After finding the line with "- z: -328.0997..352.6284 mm" in the data below, set down exactly each line through the one with "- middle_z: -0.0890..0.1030", inclusive, and stop there.

[[ The data, beginning ]]

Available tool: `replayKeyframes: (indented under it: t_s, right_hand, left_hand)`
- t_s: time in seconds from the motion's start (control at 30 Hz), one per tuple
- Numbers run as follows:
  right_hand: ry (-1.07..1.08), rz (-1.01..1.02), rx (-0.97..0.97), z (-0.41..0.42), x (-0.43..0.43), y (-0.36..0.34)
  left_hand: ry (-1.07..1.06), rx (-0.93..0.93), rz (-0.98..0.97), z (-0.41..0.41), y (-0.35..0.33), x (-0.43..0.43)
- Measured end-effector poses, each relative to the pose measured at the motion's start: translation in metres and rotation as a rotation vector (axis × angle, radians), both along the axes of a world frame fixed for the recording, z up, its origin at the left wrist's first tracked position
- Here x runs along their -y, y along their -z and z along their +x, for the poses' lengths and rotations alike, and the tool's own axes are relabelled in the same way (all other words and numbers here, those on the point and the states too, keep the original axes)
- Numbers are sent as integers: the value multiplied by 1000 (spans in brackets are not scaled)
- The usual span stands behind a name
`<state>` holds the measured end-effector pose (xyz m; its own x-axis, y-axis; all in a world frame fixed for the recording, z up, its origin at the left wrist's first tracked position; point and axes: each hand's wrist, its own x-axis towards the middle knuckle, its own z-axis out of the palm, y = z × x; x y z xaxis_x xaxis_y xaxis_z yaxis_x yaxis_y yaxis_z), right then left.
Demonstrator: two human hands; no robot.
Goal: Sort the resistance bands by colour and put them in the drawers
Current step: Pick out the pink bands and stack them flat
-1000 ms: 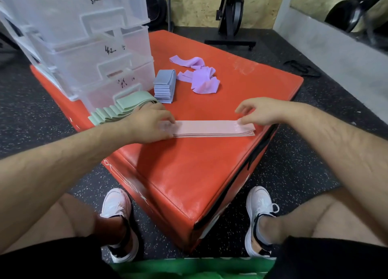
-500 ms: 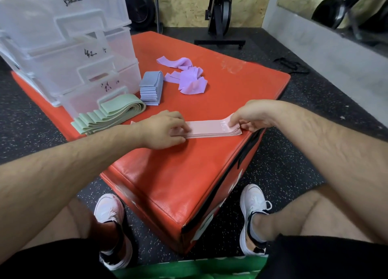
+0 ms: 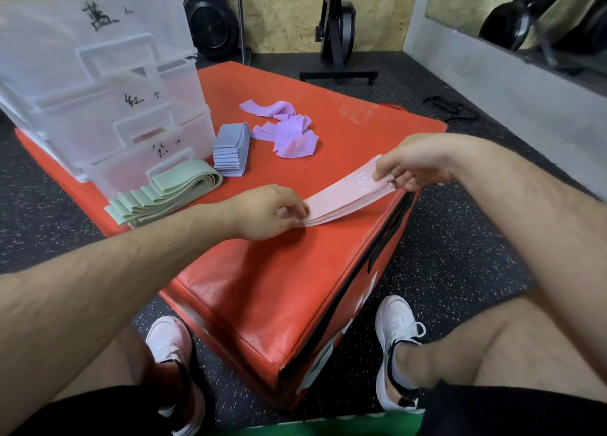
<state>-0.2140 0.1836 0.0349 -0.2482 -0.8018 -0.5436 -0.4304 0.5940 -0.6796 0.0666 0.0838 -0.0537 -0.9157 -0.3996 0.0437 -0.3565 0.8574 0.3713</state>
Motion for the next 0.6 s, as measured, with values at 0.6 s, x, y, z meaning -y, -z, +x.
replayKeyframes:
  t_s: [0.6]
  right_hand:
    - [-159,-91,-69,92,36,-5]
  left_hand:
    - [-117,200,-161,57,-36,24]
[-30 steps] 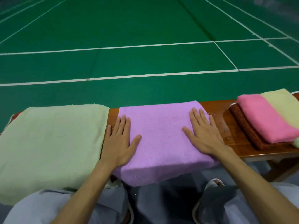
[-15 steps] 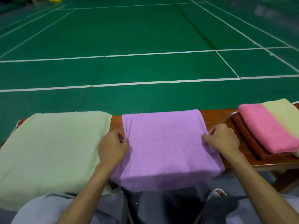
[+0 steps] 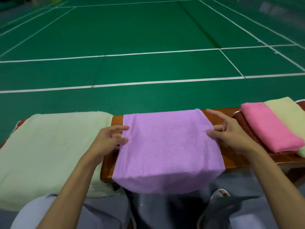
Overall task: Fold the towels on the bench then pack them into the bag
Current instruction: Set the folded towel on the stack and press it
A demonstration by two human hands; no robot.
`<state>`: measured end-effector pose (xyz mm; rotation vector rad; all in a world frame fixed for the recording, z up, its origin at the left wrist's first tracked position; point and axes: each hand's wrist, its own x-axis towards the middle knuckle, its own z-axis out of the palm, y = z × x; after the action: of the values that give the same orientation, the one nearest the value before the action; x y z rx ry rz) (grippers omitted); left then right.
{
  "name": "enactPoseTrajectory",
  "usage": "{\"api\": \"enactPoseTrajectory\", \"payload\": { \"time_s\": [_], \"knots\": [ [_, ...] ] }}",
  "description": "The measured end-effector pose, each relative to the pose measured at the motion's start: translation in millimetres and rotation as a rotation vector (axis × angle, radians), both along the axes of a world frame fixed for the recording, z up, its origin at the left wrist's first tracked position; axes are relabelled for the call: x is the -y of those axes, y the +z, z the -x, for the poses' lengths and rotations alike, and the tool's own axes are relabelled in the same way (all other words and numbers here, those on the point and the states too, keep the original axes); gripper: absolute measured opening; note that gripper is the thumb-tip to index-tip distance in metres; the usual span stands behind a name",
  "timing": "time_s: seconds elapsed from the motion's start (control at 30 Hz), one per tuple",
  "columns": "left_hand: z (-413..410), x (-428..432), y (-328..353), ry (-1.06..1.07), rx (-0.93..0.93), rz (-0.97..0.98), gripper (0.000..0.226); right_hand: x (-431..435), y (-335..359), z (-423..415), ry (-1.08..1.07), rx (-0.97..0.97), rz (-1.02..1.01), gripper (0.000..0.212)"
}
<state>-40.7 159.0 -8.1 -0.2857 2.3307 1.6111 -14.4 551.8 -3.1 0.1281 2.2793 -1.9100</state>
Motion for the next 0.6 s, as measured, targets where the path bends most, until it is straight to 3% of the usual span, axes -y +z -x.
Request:
{"api": "enactPoseTrajectory", "payload": {
  "time_s": [0.23,0.5,0.6],
  "knots": [
    [-4,19,16,-0.026,-0.141,0.203,0.027,-22,17,-10,0.039,-0.02,-0.158,0.034],
    [-10,22,36,0.068,-0.482,0.456,0.018,-22,38,-15,-0.078,-0.276,-0.435,0.025],
    [-10,20,45,0.093,-0.544,0.649,0.011,-23,45,-12,-0.114,-0.367,-0.55,0.014]
  ]
}}
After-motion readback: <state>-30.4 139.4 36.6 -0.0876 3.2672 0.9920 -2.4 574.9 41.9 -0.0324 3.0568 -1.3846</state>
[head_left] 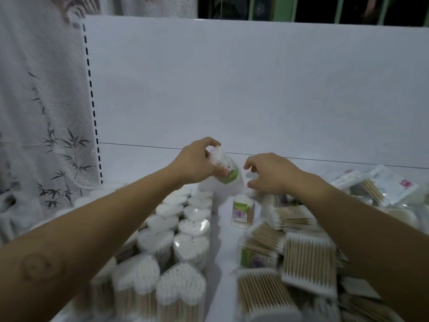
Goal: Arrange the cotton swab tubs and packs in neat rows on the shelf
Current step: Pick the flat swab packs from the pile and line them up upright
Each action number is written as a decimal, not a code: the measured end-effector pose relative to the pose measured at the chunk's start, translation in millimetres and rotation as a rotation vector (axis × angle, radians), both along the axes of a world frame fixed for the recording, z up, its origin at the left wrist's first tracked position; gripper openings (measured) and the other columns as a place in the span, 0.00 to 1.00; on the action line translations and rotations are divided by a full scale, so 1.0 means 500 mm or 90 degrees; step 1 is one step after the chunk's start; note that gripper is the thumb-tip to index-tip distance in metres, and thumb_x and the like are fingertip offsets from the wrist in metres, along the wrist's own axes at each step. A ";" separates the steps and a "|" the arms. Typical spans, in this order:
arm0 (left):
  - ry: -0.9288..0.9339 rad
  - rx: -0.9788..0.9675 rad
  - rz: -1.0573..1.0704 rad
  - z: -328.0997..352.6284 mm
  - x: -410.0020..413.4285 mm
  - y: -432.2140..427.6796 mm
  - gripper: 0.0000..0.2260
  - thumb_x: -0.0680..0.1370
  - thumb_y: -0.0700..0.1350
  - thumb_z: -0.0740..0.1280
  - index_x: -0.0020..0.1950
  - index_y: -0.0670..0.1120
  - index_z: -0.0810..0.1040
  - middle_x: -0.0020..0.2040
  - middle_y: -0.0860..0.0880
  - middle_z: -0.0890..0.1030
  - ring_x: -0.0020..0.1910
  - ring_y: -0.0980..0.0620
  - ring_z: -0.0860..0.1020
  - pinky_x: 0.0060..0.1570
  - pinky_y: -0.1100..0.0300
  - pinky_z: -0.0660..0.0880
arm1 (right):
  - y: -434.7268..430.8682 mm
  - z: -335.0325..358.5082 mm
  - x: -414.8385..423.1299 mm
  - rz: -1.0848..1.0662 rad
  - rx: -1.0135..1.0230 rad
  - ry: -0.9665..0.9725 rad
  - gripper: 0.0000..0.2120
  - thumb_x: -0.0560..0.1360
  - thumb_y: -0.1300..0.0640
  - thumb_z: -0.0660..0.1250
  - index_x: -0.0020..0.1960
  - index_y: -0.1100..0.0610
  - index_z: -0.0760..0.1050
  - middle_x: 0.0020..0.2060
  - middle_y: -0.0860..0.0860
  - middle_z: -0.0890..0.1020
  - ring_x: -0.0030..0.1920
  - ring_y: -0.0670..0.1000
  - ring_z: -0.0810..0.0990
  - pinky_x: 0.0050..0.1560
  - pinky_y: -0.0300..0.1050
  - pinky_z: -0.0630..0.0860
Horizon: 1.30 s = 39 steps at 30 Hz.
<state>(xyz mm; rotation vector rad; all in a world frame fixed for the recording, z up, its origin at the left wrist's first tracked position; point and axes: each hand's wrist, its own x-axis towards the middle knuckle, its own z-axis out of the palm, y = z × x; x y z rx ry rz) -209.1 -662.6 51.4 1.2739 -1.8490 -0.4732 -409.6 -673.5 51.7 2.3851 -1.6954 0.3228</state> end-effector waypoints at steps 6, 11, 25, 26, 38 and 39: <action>-0.259 -0.093 0.028 -0.019 0.010 -0.020 0.34 0.69 0.49 0.78 0.71 0.54 0.69 0.59 0.50 0.77 0.56 0.51 0.73 0.50 0.62 0.68 | -0.012 -0.045 0.043 0.034 0.034 0.230 0.25 0.76 0.42 0.66 0.70 0.48 0.68 0.63 0.50 0.75 0.62 0.52 0.72 0.58 0.47 0.63; -0.397 -0.146 0.010 -0.031 -0.001 -0.047 0.33 0.70 0.49 0.76 0.73 0.54 0.67 0.62 0.49 0.77 0.64 0.49 0.68 0.57 0.56 0.70 | -0.049 -0.080 0.049 0.012 0.072 0.322 0.30 0.75 0.40 0.66 0.74 0.43 0.62 0.65 0.51 0.74 0.65 0.54 0.71 0.64 0.52 0.61; -0.656 -0.079 -0.073 -0.065 -0.084 -0.105 0.31 0.70 0.48 0.76 0.70 0.54 0.68 0.61 0.49 0.75 0.61 0.47 0.73 0.54 0.54 0.73 | -0.038 -0.065 0.033 -0.007 0.162 0.319 0.22 0.72 0.47 0.73 0.63 0.51 0.75 0.50 0.50 0.76 0.46 0.51 0.75 0.44 0.43 0.71; -0.687 -0.070 -0.075 -0.072 -0.092 -0.108 0.30 0.70 0.47 0.76 0.70 0.53 0.68 0.61 0.49 0.75 0.61 0.47 0.73 0.54 0.54 0.72 | -0.036 -0.063 0.031 -0.005 0.171 0.309 0.22 0.73 0.47 0.73 0.64 0.51 0.75 0.51 0.50 0.76 0.47 0.51 0.75 0.45 0.43 0.71; -0.709 -0.036 -0.056 -0.106 -0.115 -0.118 0.23 0.73 0.53 0.72 0.66 0.50 0.72 0.60 0.48 0.76 0.58 0.46 0.74 0.50 0.54 0.72 | -0.039 -0.089 0.013 0.045 0.114 0.300 0.21 0.73 0.45 0.70 0.64 0.48 0.73 0.57 0.50 0.77 0.58 0.52 0.74 0.53 0.48 0.67; -0.704 -0.042 -0.058 -0.108 -0.115 -0.120 0.22 0.73 0.52 0.71 0.65 0.50 0.72 0.59 0.48 0.77 0.57 0.46 0.75 0.50 0.54 0.72 | -0.041 -0.091 0.013 0.043 0.111 0.305 0.21 0.72 0.44 0.70 0.63 0.48 0.73 0.56 0.49 0.78 0.57 0.52 0.74 0.54 0.48 0.66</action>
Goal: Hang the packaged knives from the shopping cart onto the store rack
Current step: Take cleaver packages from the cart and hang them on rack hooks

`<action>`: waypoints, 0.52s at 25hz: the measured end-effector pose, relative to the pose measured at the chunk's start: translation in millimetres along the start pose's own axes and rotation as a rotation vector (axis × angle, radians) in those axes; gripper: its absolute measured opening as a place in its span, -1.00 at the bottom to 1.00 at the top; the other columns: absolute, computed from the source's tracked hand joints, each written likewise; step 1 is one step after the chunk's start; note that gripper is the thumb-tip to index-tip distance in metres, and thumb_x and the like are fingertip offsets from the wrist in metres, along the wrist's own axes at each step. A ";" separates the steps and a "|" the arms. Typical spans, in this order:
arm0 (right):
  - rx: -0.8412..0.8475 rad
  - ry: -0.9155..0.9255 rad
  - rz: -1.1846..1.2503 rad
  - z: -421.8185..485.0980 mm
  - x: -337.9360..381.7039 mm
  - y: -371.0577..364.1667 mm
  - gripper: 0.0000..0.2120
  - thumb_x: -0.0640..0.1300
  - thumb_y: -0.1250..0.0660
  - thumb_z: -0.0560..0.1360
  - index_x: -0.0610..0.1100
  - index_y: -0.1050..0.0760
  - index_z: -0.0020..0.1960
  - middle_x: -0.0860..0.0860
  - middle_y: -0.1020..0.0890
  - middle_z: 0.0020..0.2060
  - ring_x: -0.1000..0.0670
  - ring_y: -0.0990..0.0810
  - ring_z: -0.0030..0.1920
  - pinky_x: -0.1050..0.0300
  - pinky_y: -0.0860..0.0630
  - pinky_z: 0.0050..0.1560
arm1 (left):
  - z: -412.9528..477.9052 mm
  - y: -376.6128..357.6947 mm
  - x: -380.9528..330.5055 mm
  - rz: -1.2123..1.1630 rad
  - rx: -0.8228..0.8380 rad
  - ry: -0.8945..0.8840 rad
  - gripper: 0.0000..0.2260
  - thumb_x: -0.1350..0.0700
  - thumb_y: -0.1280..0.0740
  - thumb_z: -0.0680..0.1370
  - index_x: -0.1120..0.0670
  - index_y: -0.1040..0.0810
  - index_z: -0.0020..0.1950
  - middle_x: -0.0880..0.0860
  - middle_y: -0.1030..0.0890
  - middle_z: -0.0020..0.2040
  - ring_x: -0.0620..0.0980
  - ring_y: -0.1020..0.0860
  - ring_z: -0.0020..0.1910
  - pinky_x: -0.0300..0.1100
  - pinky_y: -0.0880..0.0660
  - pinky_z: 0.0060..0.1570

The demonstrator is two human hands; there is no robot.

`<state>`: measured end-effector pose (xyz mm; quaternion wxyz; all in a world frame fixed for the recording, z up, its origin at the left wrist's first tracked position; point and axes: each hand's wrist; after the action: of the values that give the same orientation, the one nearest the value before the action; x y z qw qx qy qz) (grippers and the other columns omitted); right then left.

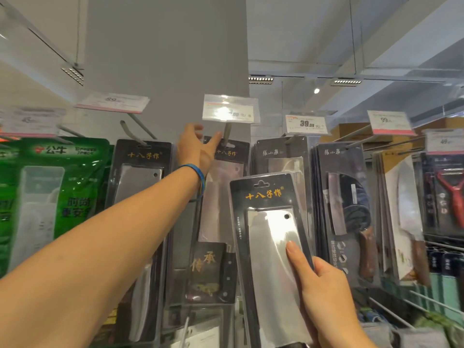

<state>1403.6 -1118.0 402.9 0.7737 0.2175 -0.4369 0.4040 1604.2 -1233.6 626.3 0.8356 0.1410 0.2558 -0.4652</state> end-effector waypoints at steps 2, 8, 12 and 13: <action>0.008 -0.009 0.025 -3.9 -1.2 0.2 -0.35 0.50 -0.34 0.26 -0.05 -0.20 -0.47 0.09 -0.26 -0.56 0.09 -0.21 -0.51 0.04 -0.24 -0.34 | -15.6 8.8 -16.2 -0.013 -0.083 -0.237 -0.67 -0.08 -0.39 0.55 0.03 -0.50 0.23 -0.08 -0.50 0.10 -0.14 -0.51 0.01 -0.22 -0.49 -0.02; 0.085 -0.035 0.083 -7.3 -0.1 -3.5 -0.38 0.48 -0.34 0.23 -0.08 -0.31 -0.43 0.03 -0.36 -0.54 0.10 -0.29 -0.52 0.06 -0.30 -0.34 | -34.3 25.3 -38.6 -0.108 0.219 -0.294 -0.77 0.13 -0.22 0.68 0.15 -0.66 0.10 0.00 -0.62 0.01 -0.14 -0.57 -0.11 -0.24 -0.54 -0.04; 0.110 -0.063 0.103 -8.0 -3.2 -3.1 -0.36 0.49 -0.33 0.19 -0.11 -0.32 -0.40 -0.03 -0.36 -0.49 0.07 -0.29 -0.48 0.04 -0.31 -0.31 | -24.6 35.4 -53.6 -0.041 0.366 -0.245 -0.77 0.21 -0.23 0.67 0.23 -0.60 0.25 -0.02 -0.60 0.14 -0.51 -0.54 -0.17 -0.59 -0.40 -0.15; 0.112 -0.071 0.096 -8.4 -3.7 -3.2 -0.36 0.50 -0.31 0.18 -0.10 -0.31 -0.39 -0.02 -0.36 -0.49 0.06 -0.29 -0.47 0.04 -0.30 -0.29 | -23.8 38.1 -55.3 -0.022 0.385 -0.249 -0.76 0.20 -0.24 0.66 0.23 -0.60 0.26 0.01 -0.61 0.18 -0.43 -0.57 -0.07 -0.55 -0.43 -0.06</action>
<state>1409.3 -1115.7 395.4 0.7240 0.2536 -0.4507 0.4565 1605.4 -1163.2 637.4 0.8132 0.2365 0.0586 -0.5285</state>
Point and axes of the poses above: each hand's wrist, its own z-axis towards the middle knuckle, its own y-axis out of the back of the hand, x = y × z
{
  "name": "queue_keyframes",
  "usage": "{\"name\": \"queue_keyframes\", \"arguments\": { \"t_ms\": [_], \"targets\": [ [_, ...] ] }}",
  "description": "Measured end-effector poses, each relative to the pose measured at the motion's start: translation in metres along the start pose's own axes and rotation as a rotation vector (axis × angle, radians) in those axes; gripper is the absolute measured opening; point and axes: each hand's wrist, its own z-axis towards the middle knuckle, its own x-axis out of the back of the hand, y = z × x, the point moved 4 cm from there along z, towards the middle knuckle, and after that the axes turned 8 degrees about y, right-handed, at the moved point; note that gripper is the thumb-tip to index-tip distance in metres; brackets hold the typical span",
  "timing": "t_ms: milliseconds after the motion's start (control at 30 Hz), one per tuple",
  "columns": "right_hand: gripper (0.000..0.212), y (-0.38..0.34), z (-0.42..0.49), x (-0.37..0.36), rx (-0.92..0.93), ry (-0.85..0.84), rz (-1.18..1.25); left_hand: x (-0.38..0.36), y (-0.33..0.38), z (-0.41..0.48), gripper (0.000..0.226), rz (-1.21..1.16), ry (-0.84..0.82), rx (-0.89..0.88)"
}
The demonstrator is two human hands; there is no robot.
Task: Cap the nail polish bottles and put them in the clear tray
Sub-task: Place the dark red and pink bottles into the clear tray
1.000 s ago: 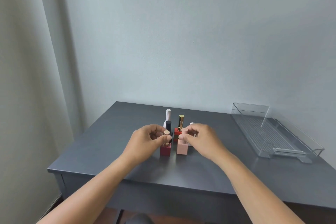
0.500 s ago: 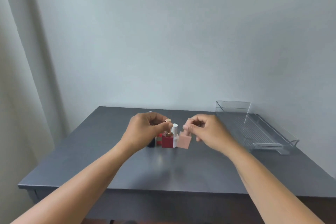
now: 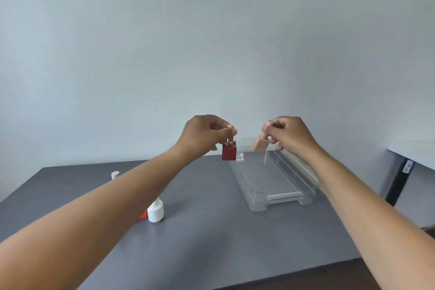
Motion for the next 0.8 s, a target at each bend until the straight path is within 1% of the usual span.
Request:
{"name": "queue_keyframes", "arguments": {
  "t_ms": [133,267,533,700,800],
  "targets": [
    [0.01,0.031,0.041,0.014,-0.055,0.052,-0.045,-0.043,-0.006,0.04,0.01,-0.015,-0.031,0.026],
    [0.005,0.06,0.069,0.012,-0.084,0.056,-0.093,-0.076,-0.02,0.075,0.01,0.002,-0.038,0.07],
    [0.007,0.11,0.114,-0.019,-0.11,-0.027,-0.224,-0.122,-0.065,0.128,0.014,0.109,-0.071,0.144],
    [0.006,0.125,0.136,-0.031,-0.09,-0.047,-0.284,-0.145,-0.085,0.148,0.011,0.161,-0.101,0.159],
    [0.013,0.136,0.142,-0.037,-0.073,-0.06,-0.316,-0.156,-0.095,0.154,0.011,0.183,-0.096,0.161]
  ]
}}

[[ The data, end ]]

Reply ->
  - z: -328.0997..352.6284 mm
  - x: -410.0020..413.4285 mm
  - y: -432.2140..427.6796 mm
  - gripper: 0.0000..0.2260
  - thumb_x: -0.0680..0.1370
  - thumb_y: -0.0700..0.1350
  - thumb_z: -0.0740..0.1280
  - index_x: -0.0020..0.1950
  - index_y: -0.0670..0.1120
  - index_z: -0.0810..0.1040
  - middle_x: -0.0020..0.2040
  - middle_y: -0.0860..0.0880
  - middle_z: -0.0890..0.1030

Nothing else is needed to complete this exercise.